1. THE HAGUE TRIBUNAL
IS ILLEGAL
Experts from 87 countries,
including Professor Smilja Avramov, participated at a meeting organized
by the UN on the eve of the adoption of the Statute, or rather before
the formal establishing of the Tribunal. None of these experts have pronounced
themselves in favour of this new creation. Nevertheless, the Security
Council Resolution No. 827 was adopted unanimously on 25 May 1993. The
motion to adopt this Resolution was tabled by France. Russia was also
among the authors of the Draft Resolution. The "original idea"
to establish an international criminal court based upon the Chapter VII
of the UN Charter, rather than upon a treaty, is believed to belong to
the former UN Secretary-General, Boutros Boutros-Ghali. Even the establishing
of the Nuremberg and Tokyo Tribunals had been based upon treaties. In
this case, the law was overridden by a political argument - that such
a procedure would take too much time.

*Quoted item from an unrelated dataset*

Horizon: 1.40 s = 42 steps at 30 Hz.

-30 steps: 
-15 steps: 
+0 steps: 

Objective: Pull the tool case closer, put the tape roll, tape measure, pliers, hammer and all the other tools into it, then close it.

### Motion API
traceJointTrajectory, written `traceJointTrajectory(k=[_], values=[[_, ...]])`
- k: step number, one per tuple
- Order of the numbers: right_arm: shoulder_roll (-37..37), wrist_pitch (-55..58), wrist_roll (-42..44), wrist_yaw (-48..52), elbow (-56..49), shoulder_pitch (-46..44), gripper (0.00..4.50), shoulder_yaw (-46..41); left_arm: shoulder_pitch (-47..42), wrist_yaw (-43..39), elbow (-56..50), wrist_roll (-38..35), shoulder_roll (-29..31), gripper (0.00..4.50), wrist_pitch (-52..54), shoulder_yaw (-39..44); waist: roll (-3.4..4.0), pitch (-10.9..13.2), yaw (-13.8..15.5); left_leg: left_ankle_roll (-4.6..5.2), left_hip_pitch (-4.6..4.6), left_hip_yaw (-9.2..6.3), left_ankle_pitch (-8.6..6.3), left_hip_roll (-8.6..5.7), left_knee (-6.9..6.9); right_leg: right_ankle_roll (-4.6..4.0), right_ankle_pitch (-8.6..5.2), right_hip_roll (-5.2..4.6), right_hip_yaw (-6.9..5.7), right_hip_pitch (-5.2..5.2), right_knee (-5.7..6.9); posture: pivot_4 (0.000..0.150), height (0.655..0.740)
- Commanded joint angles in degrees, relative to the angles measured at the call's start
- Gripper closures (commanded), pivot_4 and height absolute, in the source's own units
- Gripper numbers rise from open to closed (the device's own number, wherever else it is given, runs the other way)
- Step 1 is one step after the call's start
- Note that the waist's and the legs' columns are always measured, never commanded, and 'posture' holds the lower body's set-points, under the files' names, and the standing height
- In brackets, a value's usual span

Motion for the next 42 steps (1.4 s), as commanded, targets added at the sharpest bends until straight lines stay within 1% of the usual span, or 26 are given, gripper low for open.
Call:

Article 24 of the UN Charter assigns
the Security Council "primary responsibility for the maintenance
of international peace and security", while Articles 41 and 42 (of
Chapter VII) enable it to impose sanctions against countries. However,
the only crime outside the Tribunal's jurisdiction is the very crime against
peace, and the Tribunal itself doesn't try states at all, but only individuals.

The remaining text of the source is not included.